> WHAT THE TASK ASKS
Can you find the lines of the listing that include "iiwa" and copy every one?

> TASK DATA

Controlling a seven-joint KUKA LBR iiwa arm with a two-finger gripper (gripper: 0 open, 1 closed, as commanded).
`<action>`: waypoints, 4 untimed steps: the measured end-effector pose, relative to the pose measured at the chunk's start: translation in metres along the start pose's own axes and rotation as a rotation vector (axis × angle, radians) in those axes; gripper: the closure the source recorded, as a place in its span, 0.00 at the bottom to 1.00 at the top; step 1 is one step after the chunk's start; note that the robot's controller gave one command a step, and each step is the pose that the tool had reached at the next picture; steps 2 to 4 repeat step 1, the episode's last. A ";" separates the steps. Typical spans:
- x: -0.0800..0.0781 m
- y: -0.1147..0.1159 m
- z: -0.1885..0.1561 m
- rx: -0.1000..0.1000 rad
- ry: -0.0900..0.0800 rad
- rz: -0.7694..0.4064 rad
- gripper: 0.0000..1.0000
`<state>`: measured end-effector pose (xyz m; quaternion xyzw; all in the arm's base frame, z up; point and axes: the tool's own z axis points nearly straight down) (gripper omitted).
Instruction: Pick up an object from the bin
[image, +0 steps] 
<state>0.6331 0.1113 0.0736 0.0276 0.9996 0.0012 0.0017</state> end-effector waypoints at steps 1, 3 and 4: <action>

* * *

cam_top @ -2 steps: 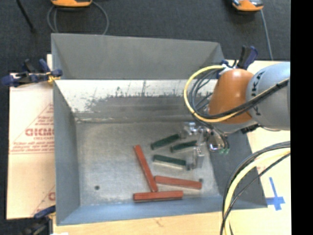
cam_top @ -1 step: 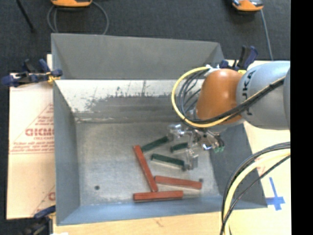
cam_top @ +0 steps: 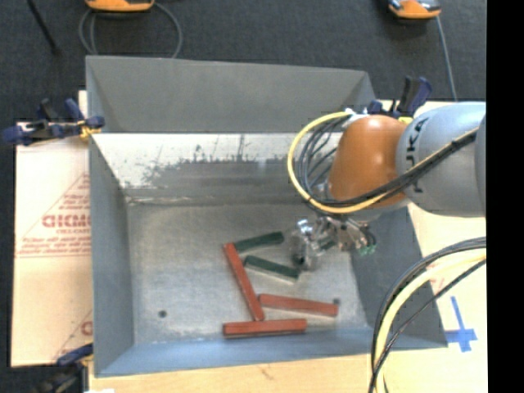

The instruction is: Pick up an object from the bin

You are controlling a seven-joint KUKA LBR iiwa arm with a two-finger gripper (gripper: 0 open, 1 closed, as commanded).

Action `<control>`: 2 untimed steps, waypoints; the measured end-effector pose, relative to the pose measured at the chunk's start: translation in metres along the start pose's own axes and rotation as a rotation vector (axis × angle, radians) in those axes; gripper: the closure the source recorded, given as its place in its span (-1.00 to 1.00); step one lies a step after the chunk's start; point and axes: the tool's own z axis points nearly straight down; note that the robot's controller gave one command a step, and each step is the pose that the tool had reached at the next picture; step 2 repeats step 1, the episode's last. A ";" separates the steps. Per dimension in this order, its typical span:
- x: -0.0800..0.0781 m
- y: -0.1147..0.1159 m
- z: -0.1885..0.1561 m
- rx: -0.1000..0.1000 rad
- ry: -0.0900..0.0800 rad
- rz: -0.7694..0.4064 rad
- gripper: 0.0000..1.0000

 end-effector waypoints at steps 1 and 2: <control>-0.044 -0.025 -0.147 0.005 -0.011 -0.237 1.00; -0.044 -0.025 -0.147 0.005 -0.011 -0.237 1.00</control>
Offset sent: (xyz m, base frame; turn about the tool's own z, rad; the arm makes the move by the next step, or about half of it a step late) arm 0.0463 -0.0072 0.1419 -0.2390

> EXERCISE SOLUTION
Controlling a seven-joint KUKA LBR iiwa arm with a two-finger gripper (gripper: 0 open, 1 closed, as commanded).
You are controlling a seven-joint KUKA LBR iiwa arm with a two-finger gripper (gripper: 0 open, 1 closed, as commanded).

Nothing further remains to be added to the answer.